For its part, the European Commission has defended the SAF mandate as a vital pillar of the EU Green Deal and part of its wider push to decarbonise transport by mid-century. A spokesperson said: “SAF is the only viable low-carbon fuel for long-haul aviation in the coming decades. This regulation sends a clear signal to investors and producers to scale up supply and drive innovation.”

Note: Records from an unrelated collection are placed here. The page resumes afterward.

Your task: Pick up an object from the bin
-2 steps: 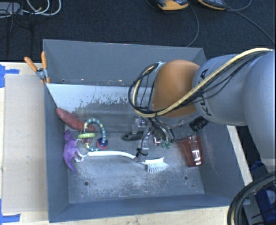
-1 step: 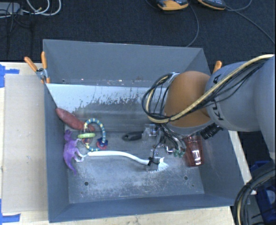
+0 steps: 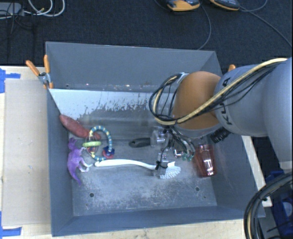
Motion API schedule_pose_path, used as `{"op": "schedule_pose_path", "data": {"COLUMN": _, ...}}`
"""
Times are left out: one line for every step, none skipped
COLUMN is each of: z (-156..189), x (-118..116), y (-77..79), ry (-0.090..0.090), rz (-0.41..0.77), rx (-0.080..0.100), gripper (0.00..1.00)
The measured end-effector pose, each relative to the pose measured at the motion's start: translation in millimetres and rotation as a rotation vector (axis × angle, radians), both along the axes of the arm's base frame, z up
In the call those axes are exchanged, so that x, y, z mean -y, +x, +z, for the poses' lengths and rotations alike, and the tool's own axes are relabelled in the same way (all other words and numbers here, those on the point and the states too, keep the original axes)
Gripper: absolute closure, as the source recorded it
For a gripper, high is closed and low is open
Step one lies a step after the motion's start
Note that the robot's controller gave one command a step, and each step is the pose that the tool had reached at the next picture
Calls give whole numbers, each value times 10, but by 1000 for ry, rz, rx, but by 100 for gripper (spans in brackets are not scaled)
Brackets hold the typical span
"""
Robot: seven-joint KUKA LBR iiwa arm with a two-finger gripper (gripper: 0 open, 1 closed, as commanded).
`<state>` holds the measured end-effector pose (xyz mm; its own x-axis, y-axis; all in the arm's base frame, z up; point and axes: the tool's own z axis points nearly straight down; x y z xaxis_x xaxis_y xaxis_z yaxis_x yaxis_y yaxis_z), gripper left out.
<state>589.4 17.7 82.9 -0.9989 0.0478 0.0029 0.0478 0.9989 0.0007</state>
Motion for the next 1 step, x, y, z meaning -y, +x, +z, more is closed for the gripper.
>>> {"op": "schedule_pose_path", "data": {"z": -94, "x": 33, "y": 100, "ry": 1, "rz": -81, "rx": -3, "gripper": 0}}
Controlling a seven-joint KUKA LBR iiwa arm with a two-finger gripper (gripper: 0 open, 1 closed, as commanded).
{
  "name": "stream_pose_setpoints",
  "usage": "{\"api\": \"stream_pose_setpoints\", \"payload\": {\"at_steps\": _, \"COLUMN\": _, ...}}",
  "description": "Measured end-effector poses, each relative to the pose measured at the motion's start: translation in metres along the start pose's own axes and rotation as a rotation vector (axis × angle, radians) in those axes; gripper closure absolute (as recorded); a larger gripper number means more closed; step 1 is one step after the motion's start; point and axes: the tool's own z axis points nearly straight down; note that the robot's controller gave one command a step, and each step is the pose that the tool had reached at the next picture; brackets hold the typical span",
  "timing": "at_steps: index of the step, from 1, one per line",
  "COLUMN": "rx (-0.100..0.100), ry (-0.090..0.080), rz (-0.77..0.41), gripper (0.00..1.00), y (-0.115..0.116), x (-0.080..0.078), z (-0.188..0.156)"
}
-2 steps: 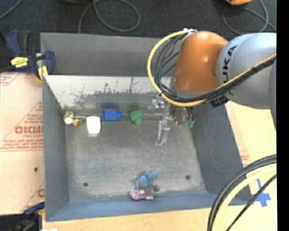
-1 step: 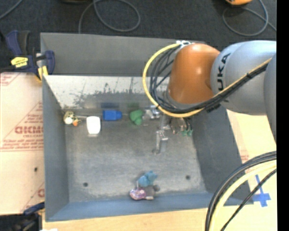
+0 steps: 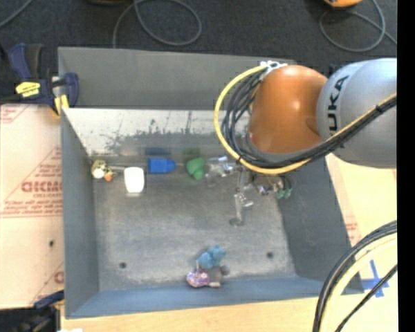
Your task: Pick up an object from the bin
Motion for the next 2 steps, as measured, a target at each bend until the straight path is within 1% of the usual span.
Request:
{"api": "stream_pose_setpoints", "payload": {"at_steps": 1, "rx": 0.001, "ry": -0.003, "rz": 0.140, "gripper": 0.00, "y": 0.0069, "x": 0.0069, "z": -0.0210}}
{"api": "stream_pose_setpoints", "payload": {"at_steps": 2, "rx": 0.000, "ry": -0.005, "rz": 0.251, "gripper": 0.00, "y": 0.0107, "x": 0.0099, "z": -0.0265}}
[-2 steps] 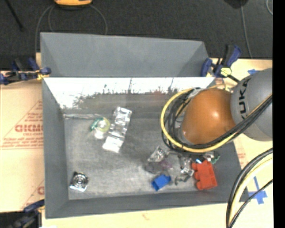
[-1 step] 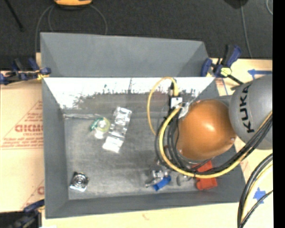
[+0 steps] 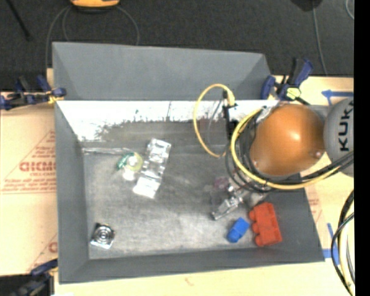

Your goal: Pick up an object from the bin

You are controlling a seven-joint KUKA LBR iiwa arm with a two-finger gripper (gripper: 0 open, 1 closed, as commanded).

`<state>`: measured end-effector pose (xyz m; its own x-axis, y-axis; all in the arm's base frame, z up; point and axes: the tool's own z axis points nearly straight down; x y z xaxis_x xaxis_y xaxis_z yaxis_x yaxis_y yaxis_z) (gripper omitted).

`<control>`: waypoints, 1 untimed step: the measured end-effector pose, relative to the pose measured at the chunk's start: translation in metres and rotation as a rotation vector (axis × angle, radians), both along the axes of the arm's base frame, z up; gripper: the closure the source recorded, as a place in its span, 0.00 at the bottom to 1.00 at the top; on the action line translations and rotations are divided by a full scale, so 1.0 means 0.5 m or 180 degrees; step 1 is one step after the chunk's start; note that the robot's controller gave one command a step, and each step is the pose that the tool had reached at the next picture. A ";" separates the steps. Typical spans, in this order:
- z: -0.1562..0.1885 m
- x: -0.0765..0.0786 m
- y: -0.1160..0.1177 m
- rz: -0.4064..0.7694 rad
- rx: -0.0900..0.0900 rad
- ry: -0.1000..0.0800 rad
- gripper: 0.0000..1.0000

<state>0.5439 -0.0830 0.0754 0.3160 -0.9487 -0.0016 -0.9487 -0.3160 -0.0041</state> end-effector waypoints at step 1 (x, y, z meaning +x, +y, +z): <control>-0.002 0.040 0.043 0.0659 -0.0042 0.0028 0.00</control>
Offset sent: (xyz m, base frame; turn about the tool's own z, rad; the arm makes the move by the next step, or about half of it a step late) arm 0.0187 0.0258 -0.0054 -0.2141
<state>0.5640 -0.0616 0.0744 0.5045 -0.8634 0.0069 -0.8634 -0.5044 0.0092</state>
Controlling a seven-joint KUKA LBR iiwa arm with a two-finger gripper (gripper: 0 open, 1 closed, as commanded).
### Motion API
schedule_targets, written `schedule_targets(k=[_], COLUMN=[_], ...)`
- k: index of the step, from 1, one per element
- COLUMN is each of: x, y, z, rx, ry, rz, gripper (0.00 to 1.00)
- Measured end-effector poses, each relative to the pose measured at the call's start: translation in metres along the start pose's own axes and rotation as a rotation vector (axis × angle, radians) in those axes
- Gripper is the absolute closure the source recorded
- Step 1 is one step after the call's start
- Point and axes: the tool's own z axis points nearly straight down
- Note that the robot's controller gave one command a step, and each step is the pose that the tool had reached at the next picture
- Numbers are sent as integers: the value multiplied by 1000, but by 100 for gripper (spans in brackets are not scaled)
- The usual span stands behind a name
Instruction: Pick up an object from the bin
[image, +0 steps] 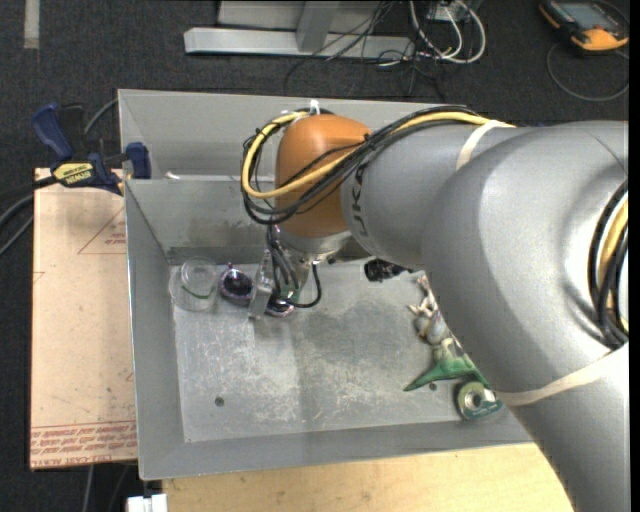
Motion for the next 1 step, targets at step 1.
schedule_targets(k=[1], x=[3], y=[-2], z=[-20], rx=[5], ry=[9], rz=[1], gripper=[100])
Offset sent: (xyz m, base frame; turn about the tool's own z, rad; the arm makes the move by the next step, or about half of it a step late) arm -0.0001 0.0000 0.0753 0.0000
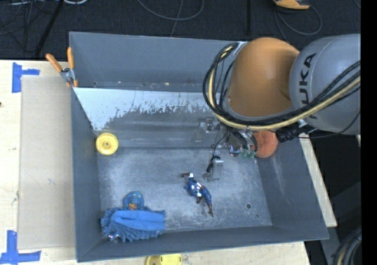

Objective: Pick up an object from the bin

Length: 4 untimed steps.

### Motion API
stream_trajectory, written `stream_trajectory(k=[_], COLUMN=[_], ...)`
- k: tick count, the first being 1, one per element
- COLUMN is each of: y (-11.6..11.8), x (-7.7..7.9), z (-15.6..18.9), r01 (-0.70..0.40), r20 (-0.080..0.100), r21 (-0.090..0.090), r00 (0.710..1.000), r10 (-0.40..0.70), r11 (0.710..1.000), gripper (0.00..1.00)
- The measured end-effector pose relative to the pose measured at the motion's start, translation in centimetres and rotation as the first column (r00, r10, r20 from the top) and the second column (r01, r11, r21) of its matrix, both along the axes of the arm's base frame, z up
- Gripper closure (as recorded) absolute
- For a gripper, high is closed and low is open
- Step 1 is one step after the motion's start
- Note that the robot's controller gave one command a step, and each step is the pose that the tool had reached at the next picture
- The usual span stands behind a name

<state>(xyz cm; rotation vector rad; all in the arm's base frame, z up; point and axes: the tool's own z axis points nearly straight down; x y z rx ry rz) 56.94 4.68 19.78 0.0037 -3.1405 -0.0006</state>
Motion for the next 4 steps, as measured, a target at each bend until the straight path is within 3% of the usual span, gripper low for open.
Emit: stream_trajectory(k=[1,2,4], y=[-1.3,-3.7,-2.2], x=[-1.9,-0.4,-3.7], z=[-4.3,-10.2,-12.4], r01=[-0.014,0.031,0.016], r20=[0.008,0.004,0.006], r21=[0.001,0.0,-0.001], r00=[1.0,1.0,1.0], r10=[0.014,-0.031,-0.016], r11=[1.0,1.0,1.0], gripper=[0.0,0.0,0.0])
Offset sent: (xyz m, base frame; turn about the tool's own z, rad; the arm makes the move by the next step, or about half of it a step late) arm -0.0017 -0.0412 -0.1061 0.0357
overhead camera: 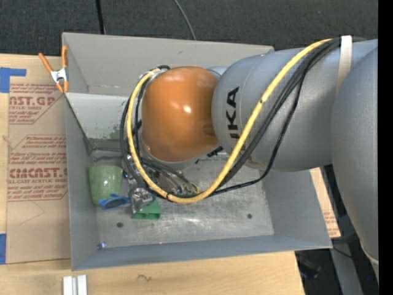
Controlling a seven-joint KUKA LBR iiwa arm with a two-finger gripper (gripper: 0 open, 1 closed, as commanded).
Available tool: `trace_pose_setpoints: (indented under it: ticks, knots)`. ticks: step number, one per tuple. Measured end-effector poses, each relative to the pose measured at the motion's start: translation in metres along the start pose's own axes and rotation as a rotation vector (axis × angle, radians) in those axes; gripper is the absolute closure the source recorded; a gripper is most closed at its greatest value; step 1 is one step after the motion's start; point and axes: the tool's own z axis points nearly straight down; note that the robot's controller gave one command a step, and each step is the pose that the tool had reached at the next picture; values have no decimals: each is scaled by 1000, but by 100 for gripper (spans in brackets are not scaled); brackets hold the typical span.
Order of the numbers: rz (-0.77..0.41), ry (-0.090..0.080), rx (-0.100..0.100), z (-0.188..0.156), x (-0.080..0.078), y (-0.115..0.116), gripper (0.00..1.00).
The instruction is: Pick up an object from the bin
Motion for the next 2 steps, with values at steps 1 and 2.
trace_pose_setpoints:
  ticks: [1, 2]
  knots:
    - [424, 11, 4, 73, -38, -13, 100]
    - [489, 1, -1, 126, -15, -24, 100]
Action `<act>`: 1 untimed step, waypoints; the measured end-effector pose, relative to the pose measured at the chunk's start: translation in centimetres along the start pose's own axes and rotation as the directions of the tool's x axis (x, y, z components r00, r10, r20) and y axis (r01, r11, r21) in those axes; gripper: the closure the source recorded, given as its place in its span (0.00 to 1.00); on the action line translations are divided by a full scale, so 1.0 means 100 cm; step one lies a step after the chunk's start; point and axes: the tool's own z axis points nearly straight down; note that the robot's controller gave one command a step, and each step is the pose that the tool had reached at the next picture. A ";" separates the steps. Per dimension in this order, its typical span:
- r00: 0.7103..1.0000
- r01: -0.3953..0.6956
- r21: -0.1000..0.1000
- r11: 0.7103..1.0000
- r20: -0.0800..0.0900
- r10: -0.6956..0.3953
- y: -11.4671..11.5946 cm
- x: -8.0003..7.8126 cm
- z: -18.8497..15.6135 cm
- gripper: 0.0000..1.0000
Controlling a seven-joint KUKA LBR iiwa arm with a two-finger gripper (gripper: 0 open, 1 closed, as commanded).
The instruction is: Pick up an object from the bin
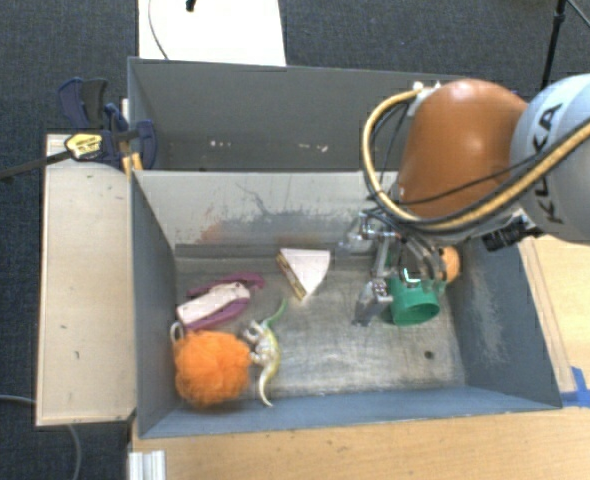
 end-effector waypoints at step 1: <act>1.000 -0.002 0.000 1.000 0.008 0.002 0.000 -0.002 -0.004 0.00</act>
Offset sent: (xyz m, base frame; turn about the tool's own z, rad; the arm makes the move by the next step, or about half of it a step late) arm 0.0161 0.0751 -0.1480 -0.7459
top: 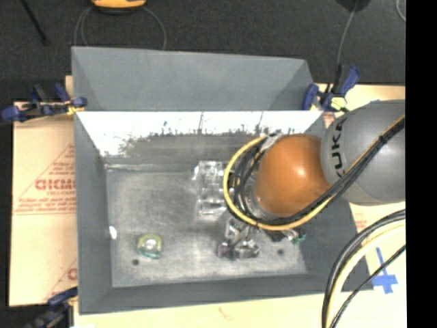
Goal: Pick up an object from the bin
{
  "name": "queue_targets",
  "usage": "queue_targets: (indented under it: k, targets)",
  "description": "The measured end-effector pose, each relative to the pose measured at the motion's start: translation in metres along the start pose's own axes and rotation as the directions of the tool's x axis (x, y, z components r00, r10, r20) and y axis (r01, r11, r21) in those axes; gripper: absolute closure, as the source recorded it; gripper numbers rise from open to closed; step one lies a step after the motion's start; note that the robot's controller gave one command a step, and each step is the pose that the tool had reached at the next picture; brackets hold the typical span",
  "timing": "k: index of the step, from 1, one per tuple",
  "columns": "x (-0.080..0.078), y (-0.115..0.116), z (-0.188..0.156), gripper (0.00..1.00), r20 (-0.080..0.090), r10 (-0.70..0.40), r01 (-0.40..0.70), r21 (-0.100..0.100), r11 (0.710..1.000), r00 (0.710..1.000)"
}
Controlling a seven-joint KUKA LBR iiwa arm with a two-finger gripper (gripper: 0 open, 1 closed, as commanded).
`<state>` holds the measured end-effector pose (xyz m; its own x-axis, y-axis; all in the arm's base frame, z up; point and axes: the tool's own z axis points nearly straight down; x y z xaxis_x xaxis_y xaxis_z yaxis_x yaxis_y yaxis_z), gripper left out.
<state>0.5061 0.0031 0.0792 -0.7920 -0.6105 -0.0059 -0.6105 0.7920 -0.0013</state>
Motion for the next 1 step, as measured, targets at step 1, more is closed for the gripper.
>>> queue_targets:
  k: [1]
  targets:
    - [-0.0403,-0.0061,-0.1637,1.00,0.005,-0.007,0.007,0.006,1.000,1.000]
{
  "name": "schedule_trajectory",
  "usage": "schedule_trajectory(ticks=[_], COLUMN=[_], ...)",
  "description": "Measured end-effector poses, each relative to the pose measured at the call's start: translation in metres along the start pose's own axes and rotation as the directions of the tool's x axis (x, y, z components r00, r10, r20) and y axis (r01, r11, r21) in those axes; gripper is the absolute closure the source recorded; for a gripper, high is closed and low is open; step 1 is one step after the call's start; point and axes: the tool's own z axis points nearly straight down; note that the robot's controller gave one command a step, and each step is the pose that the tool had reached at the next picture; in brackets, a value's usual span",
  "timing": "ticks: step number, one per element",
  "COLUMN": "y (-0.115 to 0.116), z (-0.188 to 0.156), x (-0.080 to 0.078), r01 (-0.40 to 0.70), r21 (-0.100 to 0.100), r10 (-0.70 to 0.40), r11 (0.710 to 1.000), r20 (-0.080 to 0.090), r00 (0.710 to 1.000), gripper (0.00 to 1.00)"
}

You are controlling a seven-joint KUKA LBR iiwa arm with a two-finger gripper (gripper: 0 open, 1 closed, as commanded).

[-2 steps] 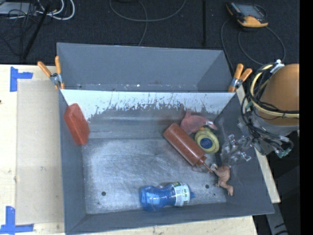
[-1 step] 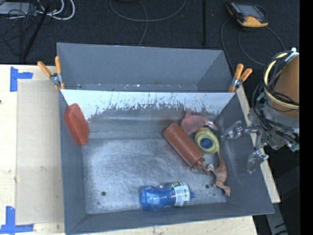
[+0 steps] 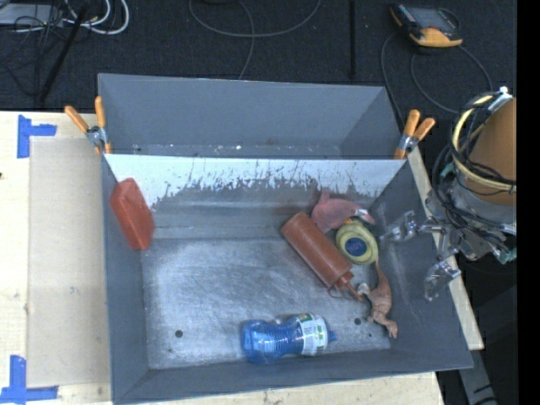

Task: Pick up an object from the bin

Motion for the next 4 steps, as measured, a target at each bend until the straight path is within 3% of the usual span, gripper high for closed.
schedule_trajectory(ticks=[1,2,3,4], y=[-0.001,0.018,0.014,0.024], z=[0.038,0.072,0.119,0.156], x=[-0.007,0.019,-0.005,0.018], r01=[0.149,0.486,0.548,0.447], r21=[0.004,0.000,0.005,0.010], r10=[-0.149,-0.486,-0.548,-0.447], r11=[0.989,0.874,0.837,0.895], r20=[0.002,0.000,0.000,-0.003], r00=[0.989,0.874,0.837,0.895], gripper=[0.00,0.00,0.00,1.00])
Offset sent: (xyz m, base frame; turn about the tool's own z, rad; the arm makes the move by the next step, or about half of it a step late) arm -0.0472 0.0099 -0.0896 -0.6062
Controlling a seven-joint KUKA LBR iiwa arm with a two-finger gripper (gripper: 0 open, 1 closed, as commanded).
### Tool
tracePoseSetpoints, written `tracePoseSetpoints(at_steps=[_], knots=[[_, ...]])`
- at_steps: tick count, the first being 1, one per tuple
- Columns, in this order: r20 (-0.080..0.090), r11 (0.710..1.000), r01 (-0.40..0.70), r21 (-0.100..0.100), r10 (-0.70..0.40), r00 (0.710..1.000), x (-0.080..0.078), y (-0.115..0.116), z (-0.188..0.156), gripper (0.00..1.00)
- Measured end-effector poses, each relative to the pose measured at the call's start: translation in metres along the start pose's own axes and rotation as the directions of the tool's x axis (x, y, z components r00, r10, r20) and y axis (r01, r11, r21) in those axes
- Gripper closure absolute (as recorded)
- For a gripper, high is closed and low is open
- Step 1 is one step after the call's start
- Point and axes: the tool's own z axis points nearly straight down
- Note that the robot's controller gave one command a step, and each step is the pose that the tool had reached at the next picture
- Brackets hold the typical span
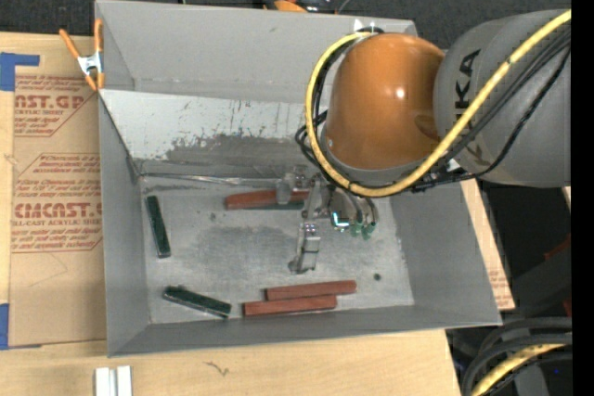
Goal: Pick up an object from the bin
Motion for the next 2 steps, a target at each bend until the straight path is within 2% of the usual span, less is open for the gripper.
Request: tracePoseSetpoints(at_steps=[1,2], knots=[[-0.003,1.0,-0.021,0.002,0.021,1.0,0.026,-0.045,0.075,0.0],[0.001,0.999,-0.036,0.001,0.036,0.999,0.023,-0.075,0.119,0.0]])
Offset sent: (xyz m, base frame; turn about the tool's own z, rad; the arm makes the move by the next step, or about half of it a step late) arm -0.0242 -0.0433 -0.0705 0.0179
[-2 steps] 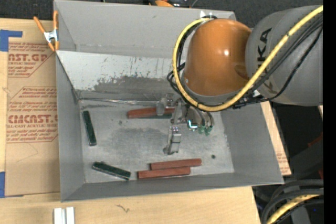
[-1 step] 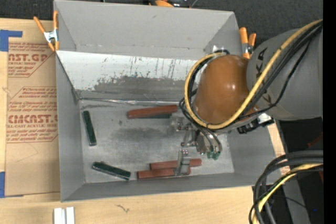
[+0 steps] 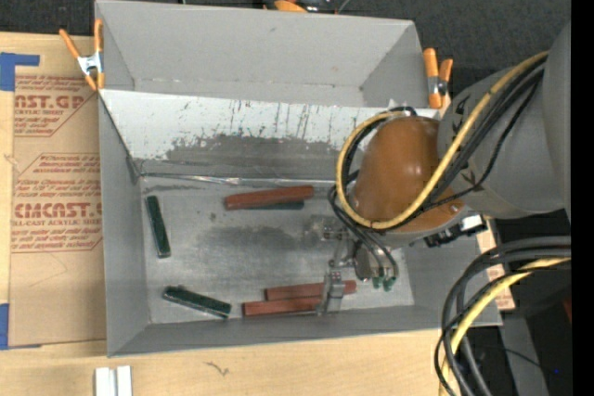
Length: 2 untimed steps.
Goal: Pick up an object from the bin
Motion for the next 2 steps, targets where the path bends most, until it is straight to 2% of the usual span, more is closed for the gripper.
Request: tracePoseSetpoints(at_steps=[1,2], knots=[[0.01,0.992,0.123,0.002,-0.123,0.992,-0.008,-0.0649,0.0344,0.0],[0.005,0.992,0.126,-0.001,-0.126,0.992,-0.0065,-0.0622,0.0339,1.0]])
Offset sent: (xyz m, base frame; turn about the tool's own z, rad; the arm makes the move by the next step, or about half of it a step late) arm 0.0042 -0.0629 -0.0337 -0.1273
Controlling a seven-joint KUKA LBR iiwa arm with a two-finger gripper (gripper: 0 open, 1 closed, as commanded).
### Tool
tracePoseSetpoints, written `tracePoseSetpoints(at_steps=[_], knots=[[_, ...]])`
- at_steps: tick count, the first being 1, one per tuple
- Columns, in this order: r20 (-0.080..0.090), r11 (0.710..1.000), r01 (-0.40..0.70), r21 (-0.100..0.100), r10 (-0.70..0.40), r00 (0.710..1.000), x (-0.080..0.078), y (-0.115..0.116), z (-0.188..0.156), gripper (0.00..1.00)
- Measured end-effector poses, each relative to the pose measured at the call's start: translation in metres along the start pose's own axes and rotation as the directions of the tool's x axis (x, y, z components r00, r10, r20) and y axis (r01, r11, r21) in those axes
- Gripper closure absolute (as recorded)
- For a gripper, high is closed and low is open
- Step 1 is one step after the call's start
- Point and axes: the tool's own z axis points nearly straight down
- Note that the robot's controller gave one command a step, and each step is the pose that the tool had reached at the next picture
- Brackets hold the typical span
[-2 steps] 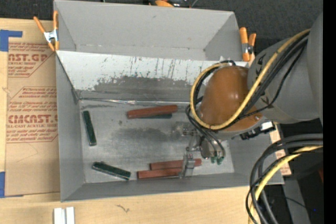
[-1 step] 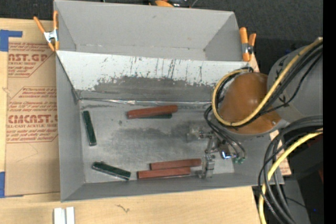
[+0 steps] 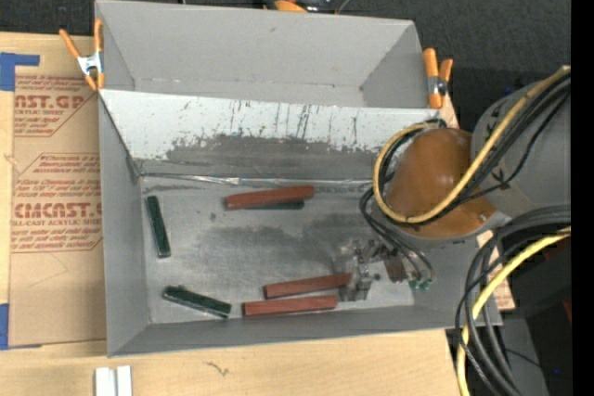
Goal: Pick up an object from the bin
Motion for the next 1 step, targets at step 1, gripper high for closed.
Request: tracePoseSetpoints(at_steps=[1], knots=[[0.012,1.0,-0.011,0.003,0.011,1.0,-0.0426,-0.0061,-0.1843,1.0]])
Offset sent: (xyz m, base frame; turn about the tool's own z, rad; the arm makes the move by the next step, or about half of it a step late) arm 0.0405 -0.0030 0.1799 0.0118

But scaling up supply is easier said than done. SAF requires complex production processes — either via waste oils and fats or, in the case of synthetic fuels, via energy-intensive chemical synthesis using green hydrogen and captured CO₂. Europe currently lacks the industrial base to meet its own demand, let alone drive global uptake.
In the UK, ministers have adopted a more cautious approach, with voluntary SAF targets and a focus on domestic production incentives. Even so, British airlines have echoed their continental counterparts’ concerns, urging the Government to avoid “jumping the gun” before a reliable supply chain is in place.
Meanwhile, passengers are likely to be the ones footing the bill. Industry projections suggest that the cost of long-haul flights departing the EU could rise by as much as 12% within the first two years of the mandate — potentially undermining efforts to restore post-pandemic passenger volumes.
To its credit, IATA has long supported SAF as a pathway to net zero aviation, pledging to reach 65% SAF usage by 2050. But it insists that mandates alone are not enough — governments must also incentivise production, streamline certification, and avoid policies that punish carriers before solutions are scalable.
As the clock ticks towards 2025, it is clear that the skies above Europe are about to become a battleground not only for emissions targets, but for economic realism and regulatory sanity. And for many in the airline industry, the view from the cockpit is already clouded.